Aim of the task: Without altering a single character, set down all of the data below.

Exercise materials:
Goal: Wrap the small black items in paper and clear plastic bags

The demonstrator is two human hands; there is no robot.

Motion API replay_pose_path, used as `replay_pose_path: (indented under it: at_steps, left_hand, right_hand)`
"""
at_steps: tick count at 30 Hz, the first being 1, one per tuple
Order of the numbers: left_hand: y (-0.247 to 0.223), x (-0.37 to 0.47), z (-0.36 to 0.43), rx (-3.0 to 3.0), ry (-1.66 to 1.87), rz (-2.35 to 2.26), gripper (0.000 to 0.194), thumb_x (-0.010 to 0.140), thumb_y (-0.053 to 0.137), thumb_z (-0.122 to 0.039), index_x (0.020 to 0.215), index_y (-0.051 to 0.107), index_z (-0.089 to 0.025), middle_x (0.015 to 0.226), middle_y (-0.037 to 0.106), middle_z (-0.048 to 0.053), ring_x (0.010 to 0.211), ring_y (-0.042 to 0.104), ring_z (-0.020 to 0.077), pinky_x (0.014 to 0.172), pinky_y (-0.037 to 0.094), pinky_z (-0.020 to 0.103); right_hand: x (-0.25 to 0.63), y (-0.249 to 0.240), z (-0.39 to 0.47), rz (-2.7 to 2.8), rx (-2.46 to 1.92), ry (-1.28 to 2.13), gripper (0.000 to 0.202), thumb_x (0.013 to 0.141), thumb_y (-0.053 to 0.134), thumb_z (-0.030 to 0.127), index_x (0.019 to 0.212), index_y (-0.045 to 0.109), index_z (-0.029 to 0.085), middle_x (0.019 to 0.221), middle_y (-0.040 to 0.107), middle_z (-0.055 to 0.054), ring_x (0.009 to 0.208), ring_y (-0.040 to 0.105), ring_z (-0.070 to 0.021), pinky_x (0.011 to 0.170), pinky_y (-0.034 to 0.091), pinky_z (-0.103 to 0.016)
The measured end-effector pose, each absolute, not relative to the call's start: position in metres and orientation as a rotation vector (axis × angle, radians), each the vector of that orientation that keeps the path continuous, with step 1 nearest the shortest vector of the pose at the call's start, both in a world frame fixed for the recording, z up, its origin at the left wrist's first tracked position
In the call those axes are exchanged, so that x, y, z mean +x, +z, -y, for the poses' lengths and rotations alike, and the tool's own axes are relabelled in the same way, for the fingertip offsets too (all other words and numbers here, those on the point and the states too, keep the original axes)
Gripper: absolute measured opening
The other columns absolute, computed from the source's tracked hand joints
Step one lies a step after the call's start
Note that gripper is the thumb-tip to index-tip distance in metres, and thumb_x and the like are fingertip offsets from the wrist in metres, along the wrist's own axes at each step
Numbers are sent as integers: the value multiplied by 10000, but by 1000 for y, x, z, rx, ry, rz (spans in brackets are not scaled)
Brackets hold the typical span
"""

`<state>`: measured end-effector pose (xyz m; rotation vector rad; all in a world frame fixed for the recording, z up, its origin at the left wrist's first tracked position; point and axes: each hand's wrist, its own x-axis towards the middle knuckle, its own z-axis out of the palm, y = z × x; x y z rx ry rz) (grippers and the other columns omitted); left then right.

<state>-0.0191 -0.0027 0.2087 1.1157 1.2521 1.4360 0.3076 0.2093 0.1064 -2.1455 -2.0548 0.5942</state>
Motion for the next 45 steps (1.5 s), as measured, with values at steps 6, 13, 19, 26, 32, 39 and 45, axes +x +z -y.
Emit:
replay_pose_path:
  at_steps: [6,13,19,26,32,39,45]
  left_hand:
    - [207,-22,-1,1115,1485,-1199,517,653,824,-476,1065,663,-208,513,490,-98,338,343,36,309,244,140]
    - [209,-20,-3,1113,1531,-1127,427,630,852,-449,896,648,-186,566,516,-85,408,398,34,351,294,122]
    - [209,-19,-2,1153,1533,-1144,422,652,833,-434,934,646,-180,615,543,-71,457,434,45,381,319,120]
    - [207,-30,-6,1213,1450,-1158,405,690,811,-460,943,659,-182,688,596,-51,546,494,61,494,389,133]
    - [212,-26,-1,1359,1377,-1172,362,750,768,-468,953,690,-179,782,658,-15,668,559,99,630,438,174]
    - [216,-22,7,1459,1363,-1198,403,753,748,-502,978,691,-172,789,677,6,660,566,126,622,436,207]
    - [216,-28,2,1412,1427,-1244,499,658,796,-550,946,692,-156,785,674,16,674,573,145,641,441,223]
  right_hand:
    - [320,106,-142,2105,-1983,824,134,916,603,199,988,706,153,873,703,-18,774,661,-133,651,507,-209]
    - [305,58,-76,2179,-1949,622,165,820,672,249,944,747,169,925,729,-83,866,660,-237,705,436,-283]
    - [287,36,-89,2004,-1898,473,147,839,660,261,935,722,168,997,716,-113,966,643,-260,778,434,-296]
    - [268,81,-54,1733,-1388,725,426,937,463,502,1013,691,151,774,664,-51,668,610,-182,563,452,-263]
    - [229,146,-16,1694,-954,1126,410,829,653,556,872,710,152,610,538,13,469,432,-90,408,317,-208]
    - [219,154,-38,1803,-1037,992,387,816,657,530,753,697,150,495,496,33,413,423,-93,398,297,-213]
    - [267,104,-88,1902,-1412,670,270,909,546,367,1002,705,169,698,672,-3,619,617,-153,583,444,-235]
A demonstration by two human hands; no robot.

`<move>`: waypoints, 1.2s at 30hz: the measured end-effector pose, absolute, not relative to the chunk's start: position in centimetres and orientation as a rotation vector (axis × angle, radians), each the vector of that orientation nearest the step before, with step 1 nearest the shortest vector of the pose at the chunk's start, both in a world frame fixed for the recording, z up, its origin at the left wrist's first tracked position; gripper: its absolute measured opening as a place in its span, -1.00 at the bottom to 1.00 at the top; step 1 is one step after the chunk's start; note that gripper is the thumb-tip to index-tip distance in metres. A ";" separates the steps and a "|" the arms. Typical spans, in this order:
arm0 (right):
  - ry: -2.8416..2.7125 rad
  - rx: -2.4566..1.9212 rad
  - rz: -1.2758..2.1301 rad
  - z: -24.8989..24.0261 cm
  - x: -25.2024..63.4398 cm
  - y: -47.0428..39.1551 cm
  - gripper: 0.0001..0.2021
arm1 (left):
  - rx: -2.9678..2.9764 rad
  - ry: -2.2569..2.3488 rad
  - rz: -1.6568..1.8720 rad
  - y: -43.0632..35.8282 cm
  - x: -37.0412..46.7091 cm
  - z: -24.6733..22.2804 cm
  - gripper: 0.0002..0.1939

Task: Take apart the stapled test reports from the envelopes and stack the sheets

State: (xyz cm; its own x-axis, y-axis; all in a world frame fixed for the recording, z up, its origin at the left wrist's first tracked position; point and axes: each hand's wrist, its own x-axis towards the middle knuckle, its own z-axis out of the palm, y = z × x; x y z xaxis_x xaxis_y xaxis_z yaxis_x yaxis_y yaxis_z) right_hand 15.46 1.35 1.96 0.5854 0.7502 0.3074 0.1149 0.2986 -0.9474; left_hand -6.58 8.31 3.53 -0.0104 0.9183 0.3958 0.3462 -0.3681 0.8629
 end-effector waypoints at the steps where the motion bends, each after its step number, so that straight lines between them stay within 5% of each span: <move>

Response for this exercise:
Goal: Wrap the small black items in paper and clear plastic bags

The demonstrator is two human hands; there is no robot.

Motion API replay_pose_path, used as `replay_pose_path: (indented under it: at_steps, left_hand, right_hand)`
"""
at_steps: tick count at 30 Hz, the first being 1, one per tuple
Order of the numbers: left_hand: y (-0.247 to 0.223), x (-0.37 to 0.47), z (-0.36 to 0.43), rx (-3.0 to 3.0), ry (-1.66 to 1.87), rz (-2.35 to 2.26), gripper (0.000 to 0.194), thumb_x (-0.010 to 0.140), thumb_y (-0.053 to 0.137), thumb_z (-0.122 to 0.039), index_x (0.020 to 0.215), index_y (-0.051 to 0.107), index_z (-0.089 to 0.025), middle_x (0.015 to 0.226), middle_y (-0.037 to 0.106), middle_z (-0.048 to 0.053), ring_x (0.010 to 0.211), ring_y (-0.042 to 0.104), ring_z (-0.020 to 0.077), pinky_x (0.014 to 0.172), pinky_y (-0.037 to 0.094), pinky_z (-0.020 to 0.103); right_hand: x (-0.25 to 0.63), y (-0.249 to 0.240), z (-0.39 to 0.47), rz (-2.7 to 2.8), rx (-2.46 to 1.92), ry (-1.28 to 2.13), gripper (0.000 to 0.202), thumb_x (0.013 to 0.141), thumb_y (-0.053 to 0.134), thumb_z (-0.030 to 0.127), index_x (0.019 to 0.212), index_y (-0.045 to 0.109), index_z (-0.029 to 0.085), middle_x (0.019 to 0.221), middle_y (-0.040 to 0.107), middle_z (-0.055 to 0.054), ring_x (0.009 to 0.208), ring_y (-0.040 to 0.105), ring_z (-0.070 to 0.021), pinky_x (0.011 to 0.170), pinky_y (-0.034 to 0.091), pinky_z (-0.103 to 0.016)
The measured end-effector pose, each absolute, not relative to the call's start: position in metres and orientation as a rotation vector (axis × angle, radians), each the vector of that orientation that keeps the path continuous, with step 1 nearest the shortest vector of the pose at the call's start, both in a world frame fixed for the recording, z up, its origin at the left wrist's first tracked position
In the call those axes are exchanged, so that x, y, z mean +x, +z, -y, for the poses' lengths and rotations alike, and the tool's own axes are relabelled in the same way, for the fingertip offsets too (all other words and numbers here, those on the point and the states too, keep the original axes)
Gripper: absolute measured opening
The other columns absolute, computed from the source's tracked hand joints
Step one lies a step after the call's start
Note that gripper is the thumb-tip to index-tip distance in metres, and thumb_x and the like are fingertip offsets from the wrist in metres, along the wrist's own axes at each step
Numbers are sent as integers: the value multiplied by 10000, but by 1000 for y, x, z, rx, ry, rz (spans in brackets are not scaled)
Brackets hold the typical span
"""

`<state>`: measured end-effector pose (xyz m; rotation vector rad; all in a world frame fixed for the recording, z up, its origin at the left wrist's first tracked position; point and axes: each hand's wrist, its own x-axis towards the middle knuckle, its own z-axis out of the palm, y = z × x; x y z rx ry rz) (grippers and the other columns omitted); left then right.

<state>-0.0191 -0.0027 0.2087 1.1157 1.2521 1.4360 0.3076 0.2093 0.1064 -2.1455 -2.0548 0.5942</state>
Motion for the next 45 steps (1.5 s), as measured, with values at steps 6, 13, 19, 26, 32, 39 and 45, axes +x +z -y.
Emit:
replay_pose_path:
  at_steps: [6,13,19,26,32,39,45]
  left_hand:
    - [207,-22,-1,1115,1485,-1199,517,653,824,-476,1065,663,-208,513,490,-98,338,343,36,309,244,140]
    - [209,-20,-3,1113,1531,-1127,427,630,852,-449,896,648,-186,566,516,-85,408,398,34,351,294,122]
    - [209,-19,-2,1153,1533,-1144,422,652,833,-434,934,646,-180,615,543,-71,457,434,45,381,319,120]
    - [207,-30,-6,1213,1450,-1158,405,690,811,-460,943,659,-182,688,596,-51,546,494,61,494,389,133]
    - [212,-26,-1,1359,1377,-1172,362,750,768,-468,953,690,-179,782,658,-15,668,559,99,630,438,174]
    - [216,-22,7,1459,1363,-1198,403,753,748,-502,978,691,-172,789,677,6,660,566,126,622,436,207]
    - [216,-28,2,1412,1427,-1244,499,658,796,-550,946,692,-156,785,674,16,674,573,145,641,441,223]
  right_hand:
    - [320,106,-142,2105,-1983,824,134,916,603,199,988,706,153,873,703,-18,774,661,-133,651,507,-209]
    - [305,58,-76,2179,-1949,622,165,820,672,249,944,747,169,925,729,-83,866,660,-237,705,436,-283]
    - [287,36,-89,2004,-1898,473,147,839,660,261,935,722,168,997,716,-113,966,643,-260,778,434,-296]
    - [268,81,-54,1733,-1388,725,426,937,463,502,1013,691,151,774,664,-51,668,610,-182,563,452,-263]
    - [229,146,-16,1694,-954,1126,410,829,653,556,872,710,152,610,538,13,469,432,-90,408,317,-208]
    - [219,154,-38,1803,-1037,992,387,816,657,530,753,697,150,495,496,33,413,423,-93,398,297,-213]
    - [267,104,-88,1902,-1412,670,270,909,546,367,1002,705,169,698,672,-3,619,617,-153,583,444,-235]
A demonstration by two human hands; no robot.

`<move>`: waypoints, 1.2s at 30hz: the measured end-effector pose, absolute, not relative to the chunk's start: position in centimetres and orientation as a rotation vector (axis × angle, radians), each the vector of that orientation nearest the step before, with step 1 nearest the shortest vector of the pose at the chunk's start, both in a world frame fixed for the recording, z up, its origin at the left wrist's first tracked position; gripper: its absolute measured opening as a place in its span, -1.00 at the bottom to 1.00 at the top; step 1 is one step after the chunk's start; note that gripper is the thumb-tip to index-tip distance in metres. A ";" separates the steps and a "|" the arms. Typical spans, in this order:
arm0 (right):
  - ry: -2.8416..2.7125 rad
  - rx: -2.4566..1.9212 rad
  - rz: -1.2758..2.1301 rad
  - z: -24.8989..24.0261 cm
  - x: -25.2024..63.4398 cm
  - y: -47.0428..39.1551 cm
  - gripper: 0.0001..0.2021
arm1 (left):
  - rx: -2.9678..2.9764 rad
  - ry: -2.2569..2.3488 rad
  - rz: -1.6568..1.8720 rad
  - y: -43.0632..35.8282 cm
  - x: -37.0412..46.7091 cm
  - z: -24.6733..22.2804 cm
  - gripper: 0.0002..0.1939

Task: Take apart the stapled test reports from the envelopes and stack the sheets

State: (xyz cm; its own x-axis, y-axis; all in a world frame fixed for the recording, z up, its origin at the left wrist's first tracked position; point and axes: each hand's wrist, its own x-axis towards the middle knuckle, its own z-axis out of the palm, y = z × x; x y z xaxis_x xaxis_y xaxis_z yaxis_x yaxis_y yaxis_z) right_hand 15.46 1.35 1.96 0.5854 0.7502 0.3074 0.1149 0.2986 -0.9474; left_hand -6.58 8.31 3.53 -0.0104 0.9183 0.3958 0.3462 -0.3681 0.8629
 end-effector waypoints at the steps where the motion bends, each after its step number, so that straight lines between them stay within 5% of each span: <move>

This exercise is now done.